As the Two Clarks work on their anniversary presents for Jon and Martha --- and in a shockingly bizarre move, Superboy's present is a bunch of robots that look like his older self, because that's definitely what a pair of small-town general store owners want to have around --- Superman discovers that their proximity to each other is having dire effects!

Thanks to nebulous Silver Age science, one of them needs to leave Earth within 48 hours or risk the collapse of the entire solar system, due to the space-time continuum! Which, you know, conveniently ignores that a) Superboy travels through time with alarming regularity because his best friends live in the 30th century, and b) Superman is not actually displaced from time, but is instead a duplicate made by space radiation. But, y'know, roll with it. Superboy sure does.

To be fair about everything, the Supermales decide to flip a coin, and that's where things start to get a little hinky:



Superboy immediately thinks something shady is going on here, but when Ma and Pa Kent return, they break up the fight and calm everyone down so that they can open their presents. First, the robots --- met with a resounding "well, that's very... that's very nice, dear" from Martha --- and then their present from Superman, a serum that gives them super-powers for the next few minutes.

Owing to the fact that this is an objectively better present, Ma and Pa are pretty stoked about this, as well as the promise that Superman will one day improve on the serum to make it permanent, leading Superboy to feel unloved by the people that he left to die on the back roads of Kansas literally one day earlier. He's so broken up about it that, in the single weirdest part of the story, he ends up building a machine that lets him see into their dreams.

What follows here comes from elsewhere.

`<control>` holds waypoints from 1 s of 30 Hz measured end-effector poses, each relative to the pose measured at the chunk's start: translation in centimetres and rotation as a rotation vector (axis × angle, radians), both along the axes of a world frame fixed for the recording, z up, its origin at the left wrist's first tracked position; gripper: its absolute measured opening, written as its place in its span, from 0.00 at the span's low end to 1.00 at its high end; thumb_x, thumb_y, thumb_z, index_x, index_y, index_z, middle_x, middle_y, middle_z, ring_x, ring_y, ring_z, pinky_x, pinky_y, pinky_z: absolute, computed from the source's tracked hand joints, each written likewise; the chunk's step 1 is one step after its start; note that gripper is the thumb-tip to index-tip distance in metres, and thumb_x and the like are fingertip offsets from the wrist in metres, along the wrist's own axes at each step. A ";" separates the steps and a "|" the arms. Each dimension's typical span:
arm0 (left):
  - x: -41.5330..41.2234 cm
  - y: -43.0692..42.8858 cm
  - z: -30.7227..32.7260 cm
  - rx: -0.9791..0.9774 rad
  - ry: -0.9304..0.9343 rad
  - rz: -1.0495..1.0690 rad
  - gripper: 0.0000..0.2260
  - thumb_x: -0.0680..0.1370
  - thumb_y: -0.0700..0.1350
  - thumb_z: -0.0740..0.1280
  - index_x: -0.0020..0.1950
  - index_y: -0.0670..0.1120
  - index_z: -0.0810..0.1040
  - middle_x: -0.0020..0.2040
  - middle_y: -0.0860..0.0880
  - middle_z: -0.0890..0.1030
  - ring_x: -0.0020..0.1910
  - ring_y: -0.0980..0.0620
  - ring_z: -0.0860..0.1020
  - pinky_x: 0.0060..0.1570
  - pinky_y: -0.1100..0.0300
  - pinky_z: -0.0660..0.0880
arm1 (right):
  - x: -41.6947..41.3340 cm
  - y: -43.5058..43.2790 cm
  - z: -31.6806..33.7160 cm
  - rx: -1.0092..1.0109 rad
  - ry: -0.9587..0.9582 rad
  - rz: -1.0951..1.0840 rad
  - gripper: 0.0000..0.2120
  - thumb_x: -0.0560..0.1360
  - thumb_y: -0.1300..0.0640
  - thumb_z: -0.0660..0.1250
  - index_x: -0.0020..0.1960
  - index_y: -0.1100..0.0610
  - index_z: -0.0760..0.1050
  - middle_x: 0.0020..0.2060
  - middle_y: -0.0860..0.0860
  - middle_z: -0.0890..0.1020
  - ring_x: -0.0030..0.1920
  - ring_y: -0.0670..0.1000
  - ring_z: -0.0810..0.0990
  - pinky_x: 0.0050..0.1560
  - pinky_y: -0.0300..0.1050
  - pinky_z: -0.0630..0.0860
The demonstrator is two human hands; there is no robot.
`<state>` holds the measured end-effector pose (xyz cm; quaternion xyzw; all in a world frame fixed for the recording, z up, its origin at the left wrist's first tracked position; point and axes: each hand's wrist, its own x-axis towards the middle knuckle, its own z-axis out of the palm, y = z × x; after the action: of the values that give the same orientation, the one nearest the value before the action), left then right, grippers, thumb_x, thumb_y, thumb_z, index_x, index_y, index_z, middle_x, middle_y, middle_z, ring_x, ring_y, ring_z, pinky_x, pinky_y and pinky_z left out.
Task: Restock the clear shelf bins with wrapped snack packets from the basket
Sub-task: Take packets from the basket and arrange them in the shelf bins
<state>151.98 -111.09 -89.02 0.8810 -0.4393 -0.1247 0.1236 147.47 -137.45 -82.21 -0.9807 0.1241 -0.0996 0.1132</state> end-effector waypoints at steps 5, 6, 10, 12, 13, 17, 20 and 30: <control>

I cannot imagine anything less advisable than spying on your mom and dad's dreams while they're living that #twinbedlifestyle, but it confirms Superboy's suspicions and causes him to resolve to leave Earth... forever.

Before he heads out, Superboy decides to take one last spin around Smallville with his older counterpart, and they end up running into Lana Lang. Lana, it seems, has been practicing the violin, and wants to perform for Clark and his "Uncle Charlie," and despite the fact that this is not at all how instruments work, she ends up playing a note that's so high-pitched that it shatters a nearby window. After that, though, it's finally time to leave, so with a final goodbye to Krypto, Superboy departs, leaving Superman as an adult who literally lives in his parents' basement.

But we're not done yet.



That's right, this "Superman" is a fake! It turns out that, in a setup that's convoluted even for the Silver Age, he's actually Roz-Em, a Kryptonian criminal who had his face altered to look like Jor-El's brother, who served as the head of an armory --- which means that he also looks enough like Nim-El's nephew to pass as Superboy's older self. As for how he survived the destruction of Krypton, he was apprehended by the real El brothers and, since this was before the invention of the Phantom Zone, put into suspended animation and rocketed into orbit where he would stay for eternity.

The Kryptonian Justice System is just weird as all hell.

Fortunately for the Kents, Jonathan realized what was up when he noticed that Superman's glasses were cracked by Lana's high note, and hid a secret message in a hollow bone that he sent off with Krypto, under the (correct!) assumption that Krypto would crack it open with his Super-Teeth and deliver it to Superboy as a message.



Thus, Superboy returns traps Roz-Em in the Phantom Zone, so let's hear it for teenagers deciding on indefinite detention without due process!